So much thought goes into tour branding; the colors, the tone, the brand mission, the images, the story…however with most tours, all of that unique branding disappears once guests arrive on the actual tour and are alone with their guide.
Truly special and unique experiences are the ones that get valuable word-of-mouth marketing. And that doesn’t mean you need to have really random and unique tours. It’s about bringing your unique lens and mission to whatever experience you offer, be it white water rafting or a beer tour through Prague.
A bonus effect to making your brand more memorable, is that experiences with strong branding make it much easier to keep consistency across guides, across tours, or even across cities/countries if you expand.
Below are three steps to branding your tour.
Share this article
How to Brand Your Tour Experience in Three Steps
1. Communicate your brand to your team.
It’s easy to forget that at the end of the day, it’s just your guests and your guide out there on the tour. Which makes it imperative that they fully understand not only your brand, but how it should be integrated into the tour.
The first step is to set internal facing ‘why’, purpose & values. If you already have these set, but in customer-facing form, you’ll need to re-write them so that they make sense for your guides.
For example, a customer-facing ‘why’ might be;
“We help you stay active on your trip by combining the must-see sights with the best local jogging routes.”
With a slight edit, the internal-facing version might be:
“We get health-obsessed travelers out of the boring hotel gyms and out into our city by turning a jog into a sight-seeing experience.”
It’s a very subtle difference however the first one probably won’t resonate with guides at all. The ‘you’, in that first version is the customer, whereas the ‘we’ in the second version includes the guide.
While values can take a bit more work to rewrite, they can be built into the employee experience from hiring to onboarding to team meetings to evaluations. Your customer, in this exercise, is your guides. And if you don’t incorporate the values into their experience, how can you expect them to incorporate them into the guest’s experience?
Related articles:
2. Integrate brand points into your tour.

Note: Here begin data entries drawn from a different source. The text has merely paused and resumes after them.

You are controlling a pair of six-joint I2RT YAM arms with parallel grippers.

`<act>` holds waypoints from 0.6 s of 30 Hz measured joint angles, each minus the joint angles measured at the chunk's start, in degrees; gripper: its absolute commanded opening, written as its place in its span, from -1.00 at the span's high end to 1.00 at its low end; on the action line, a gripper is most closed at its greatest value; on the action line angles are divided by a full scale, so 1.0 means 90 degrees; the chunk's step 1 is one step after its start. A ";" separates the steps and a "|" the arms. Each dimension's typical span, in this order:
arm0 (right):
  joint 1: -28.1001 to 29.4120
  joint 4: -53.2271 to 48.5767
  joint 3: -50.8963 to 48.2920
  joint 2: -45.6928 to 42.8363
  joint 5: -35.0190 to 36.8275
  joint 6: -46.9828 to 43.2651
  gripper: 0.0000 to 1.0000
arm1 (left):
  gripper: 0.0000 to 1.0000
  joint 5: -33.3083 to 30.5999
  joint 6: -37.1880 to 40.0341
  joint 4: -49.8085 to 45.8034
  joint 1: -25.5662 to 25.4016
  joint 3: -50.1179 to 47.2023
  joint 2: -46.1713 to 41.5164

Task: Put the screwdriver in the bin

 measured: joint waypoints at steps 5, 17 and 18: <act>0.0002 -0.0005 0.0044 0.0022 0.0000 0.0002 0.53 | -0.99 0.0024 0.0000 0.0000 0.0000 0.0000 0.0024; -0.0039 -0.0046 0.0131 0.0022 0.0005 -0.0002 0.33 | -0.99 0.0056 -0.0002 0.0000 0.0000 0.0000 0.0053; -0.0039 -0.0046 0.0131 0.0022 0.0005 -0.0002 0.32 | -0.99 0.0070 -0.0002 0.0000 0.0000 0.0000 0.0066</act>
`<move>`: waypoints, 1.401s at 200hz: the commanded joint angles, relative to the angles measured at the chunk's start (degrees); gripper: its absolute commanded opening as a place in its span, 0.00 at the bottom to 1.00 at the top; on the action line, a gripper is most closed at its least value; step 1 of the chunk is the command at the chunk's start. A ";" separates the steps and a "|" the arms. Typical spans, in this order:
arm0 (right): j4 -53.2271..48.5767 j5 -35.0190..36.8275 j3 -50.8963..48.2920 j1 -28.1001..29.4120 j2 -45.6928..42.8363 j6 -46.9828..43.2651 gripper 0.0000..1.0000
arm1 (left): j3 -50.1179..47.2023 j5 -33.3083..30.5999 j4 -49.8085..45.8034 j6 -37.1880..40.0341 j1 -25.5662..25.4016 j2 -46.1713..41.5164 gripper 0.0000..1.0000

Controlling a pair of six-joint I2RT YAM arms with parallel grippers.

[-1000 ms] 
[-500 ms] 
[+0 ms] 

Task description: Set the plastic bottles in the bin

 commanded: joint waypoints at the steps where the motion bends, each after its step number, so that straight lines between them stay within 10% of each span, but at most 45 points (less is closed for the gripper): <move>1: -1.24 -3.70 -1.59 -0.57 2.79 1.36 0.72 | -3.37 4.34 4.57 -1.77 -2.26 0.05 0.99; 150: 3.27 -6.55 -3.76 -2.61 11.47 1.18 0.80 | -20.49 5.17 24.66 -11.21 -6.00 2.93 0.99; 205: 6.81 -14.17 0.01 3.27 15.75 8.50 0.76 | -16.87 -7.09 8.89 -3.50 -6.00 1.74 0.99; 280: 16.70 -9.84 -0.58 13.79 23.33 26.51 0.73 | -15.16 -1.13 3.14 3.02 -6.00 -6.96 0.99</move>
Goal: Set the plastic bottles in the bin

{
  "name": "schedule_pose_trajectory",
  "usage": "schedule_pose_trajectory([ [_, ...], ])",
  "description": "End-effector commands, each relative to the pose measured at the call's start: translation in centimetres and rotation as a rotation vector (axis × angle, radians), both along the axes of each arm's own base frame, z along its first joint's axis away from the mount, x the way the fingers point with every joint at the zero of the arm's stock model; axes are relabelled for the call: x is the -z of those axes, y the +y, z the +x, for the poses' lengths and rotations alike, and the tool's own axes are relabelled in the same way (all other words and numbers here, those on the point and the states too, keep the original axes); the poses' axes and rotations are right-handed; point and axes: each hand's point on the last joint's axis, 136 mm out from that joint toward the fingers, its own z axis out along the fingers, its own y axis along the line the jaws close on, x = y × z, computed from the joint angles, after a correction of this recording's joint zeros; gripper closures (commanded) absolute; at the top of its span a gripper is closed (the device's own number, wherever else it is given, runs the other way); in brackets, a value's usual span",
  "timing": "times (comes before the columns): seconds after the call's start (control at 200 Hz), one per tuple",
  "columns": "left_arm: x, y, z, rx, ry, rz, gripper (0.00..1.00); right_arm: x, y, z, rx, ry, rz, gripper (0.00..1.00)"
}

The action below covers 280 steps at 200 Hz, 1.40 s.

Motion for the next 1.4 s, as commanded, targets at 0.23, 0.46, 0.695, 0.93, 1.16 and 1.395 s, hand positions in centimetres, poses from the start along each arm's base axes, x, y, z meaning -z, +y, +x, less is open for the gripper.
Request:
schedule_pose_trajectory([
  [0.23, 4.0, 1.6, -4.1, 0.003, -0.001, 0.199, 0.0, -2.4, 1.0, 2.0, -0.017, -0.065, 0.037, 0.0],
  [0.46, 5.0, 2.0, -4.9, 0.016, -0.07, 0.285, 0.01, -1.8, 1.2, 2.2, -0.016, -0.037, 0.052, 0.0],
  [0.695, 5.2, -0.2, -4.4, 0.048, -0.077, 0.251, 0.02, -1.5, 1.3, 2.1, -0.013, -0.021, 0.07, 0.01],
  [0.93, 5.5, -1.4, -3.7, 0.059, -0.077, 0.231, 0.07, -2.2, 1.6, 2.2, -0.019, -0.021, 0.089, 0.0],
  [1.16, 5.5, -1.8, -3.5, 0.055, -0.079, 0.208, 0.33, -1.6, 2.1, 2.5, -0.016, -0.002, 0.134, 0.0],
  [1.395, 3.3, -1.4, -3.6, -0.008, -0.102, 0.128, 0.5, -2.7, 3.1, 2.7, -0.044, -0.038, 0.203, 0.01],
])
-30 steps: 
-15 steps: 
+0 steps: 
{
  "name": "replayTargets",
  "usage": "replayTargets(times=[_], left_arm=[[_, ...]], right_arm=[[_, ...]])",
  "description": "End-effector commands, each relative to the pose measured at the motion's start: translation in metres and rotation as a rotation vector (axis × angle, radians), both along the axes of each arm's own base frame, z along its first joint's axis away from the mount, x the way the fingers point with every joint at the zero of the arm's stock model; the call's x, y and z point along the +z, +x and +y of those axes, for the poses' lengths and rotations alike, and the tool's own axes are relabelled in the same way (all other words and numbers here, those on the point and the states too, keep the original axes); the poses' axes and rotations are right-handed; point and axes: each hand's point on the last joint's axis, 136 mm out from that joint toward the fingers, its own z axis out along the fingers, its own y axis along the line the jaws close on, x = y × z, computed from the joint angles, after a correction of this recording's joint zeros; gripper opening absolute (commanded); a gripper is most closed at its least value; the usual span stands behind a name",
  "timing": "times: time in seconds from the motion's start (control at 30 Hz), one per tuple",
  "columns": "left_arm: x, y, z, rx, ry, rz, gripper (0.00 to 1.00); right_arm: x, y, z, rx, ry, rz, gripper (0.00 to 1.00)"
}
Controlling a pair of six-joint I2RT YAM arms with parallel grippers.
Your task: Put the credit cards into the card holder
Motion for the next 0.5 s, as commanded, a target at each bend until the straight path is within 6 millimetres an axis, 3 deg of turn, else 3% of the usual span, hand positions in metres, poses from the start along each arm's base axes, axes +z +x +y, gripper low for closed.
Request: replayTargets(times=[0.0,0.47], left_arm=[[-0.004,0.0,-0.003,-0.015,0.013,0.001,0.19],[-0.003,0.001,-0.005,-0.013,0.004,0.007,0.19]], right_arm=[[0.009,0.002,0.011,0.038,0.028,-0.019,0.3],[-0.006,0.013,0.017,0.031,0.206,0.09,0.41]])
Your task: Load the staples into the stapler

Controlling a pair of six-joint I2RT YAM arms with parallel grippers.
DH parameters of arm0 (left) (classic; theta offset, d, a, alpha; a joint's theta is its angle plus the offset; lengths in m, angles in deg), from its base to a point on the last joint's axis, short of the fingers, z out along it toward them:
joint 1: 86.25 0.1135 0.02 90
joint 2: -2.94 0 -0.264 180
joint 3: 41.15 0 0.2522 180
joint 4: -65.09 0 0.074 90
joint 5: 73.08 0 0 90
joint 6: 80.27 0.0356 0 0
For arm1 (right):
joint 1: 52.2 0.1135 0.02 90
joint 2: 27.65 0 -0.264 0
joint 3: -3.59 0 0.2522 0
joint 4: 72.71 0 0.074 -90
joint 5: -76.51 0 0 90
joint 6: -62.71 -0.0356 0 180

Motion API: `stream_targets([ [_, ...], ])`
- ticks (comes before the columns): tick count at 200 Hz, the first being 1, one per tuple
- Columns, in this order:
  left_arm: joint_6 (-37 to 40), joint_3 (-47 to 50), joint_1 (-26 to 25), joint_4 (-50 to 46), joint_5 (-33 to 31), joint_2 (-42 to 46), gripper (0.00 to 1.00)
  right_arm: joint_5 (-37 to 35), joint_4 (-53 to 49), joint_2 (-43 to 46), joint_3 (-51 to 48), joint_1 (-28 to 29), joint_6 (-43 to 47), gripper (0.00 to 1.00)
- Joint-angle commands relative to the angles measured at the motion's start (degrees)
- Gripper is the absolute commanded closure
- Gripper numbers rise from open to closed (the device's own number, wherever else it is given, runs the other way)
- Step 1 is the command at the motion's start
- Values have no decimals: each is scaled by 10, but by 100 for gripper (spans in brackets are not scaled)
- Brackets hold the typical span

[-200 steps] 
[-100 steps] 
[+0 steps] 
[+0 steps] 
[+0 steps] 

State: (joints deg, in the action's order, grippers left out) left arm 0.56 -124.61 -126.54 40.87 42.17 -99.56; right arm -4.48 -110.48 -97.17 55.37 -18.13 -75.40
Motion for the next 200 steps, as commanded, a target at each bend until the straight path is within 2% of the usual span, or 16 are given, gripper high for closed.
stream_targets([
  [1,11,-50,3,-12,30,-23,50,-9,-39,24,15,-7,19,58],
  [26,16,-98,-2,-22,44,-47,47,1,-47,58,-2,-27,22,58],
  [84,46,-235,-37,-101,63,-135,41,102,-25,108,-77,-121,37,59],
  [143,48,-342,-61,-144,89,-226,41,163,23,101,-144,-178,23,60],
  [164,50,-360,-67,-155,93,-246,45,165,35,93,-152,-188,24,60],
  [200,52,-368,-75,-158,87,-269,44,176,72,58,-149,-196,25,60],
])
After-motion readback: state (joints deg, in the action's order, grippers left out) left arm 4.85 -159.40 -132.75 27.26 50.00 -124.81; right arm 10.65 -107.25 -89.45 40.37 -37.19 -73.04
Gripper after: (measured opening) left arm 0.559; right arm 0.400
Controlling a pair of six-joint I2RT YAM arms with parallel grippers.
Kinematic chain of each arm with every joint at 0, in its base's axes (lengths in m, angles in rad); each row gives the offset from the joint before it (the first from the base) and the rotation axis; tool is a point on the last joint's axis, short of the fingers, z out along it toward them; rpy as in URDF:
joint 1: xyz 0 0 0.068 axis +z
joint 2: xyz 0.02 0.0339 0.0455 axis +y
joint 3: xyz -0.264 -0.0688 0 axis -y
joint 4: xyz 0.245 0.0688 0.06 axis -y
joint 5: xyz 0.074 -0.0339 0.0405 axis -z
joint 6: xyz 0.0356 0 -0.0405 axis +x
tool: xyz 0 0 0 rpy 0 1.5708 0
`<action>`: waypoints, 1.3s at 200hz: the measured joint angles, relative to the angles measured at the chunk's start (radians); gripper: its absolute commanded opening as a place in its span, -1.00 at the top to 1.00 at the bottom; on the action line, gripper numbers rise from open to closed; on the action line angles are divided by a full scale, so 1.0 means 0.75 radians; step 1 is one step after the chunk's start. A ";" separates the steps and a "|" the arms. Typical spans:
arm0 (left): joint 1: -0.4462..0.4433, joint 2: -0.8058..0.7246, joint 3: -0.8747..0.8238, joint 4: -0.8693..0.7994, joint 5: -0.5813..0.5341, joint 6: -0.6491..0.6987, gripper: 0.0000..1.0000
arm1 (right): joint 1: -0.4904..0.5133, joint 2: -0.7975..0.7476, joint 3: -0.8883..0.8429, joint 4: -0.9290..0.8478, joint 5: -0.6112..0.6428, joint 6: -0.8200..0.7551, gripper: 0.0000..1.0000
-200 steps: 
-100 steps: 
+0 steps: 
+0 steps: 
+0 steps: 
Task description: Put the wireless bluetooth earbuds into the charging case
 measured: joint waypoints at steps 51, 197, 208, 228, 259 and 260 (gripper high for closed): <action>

One of my favorite tools to create is a branded tour checklist. This should include points that your guide should hit, broken up into each section of the tour;
- Before the Tour
- Tour Intro
- During the Tour
- Tour Ending
For example, let’s pretend you run a food tour and one of your values is; ‘Promotes Local Eating’. In the ‘During the Tour’ section, you might put;
- At each food stop, make sure to point out the local ingredients and explain what about this dish you won’t find in the next town/region over.
Or maybe one of your company values (again, internal facing, not for customers) is; ‘Always Ask Questions’. In the ‘Tour Intro’ section, you might put;
- Remind guests that you WANT them to ask any and all questions (and let them know the best times to do, e.g. in between stops, or at any time if you have a preference)
Beware the temptation to fill this list with ONLY housekeeping items (e.g. ask guests for allergies, mention the brand at the beginning, collect guest emails at the end of the tour).
Also beware of adding too many items, the longer the list is, the less likely guides are going to incorporate it (you don’t want to be giving them more work). The points should be general enough that guides can still incorporate their own style and personalities.
3. Turn guides into Brand Ambassadors.
This step is more of an aspiration, the end result if you communicate the brand to your guides properly. When working with tour operators and their teams on internal branding I always say that my ultimate goal is for a guide, when asked what they do at a party to say “I work for X company and it’s so amazing!” As opposed to saying generically “I’m a tour guide”.
Ways you can do that?
Make your guides feel like part of the company, there should be value in working with you. You can do that through a regular newsletter, team meetings, and just generally keeping them in the loop of the larger company, being transparent and making an effort to educate them on general industry acumen (you’d be surprised how many guides have never even looked at the tour they give on your website, a really vital thing for them to manage expectations).
When you have guides proud to wear your branded gear and telling your customers about other tours they can take with you, you know you’ve done it right.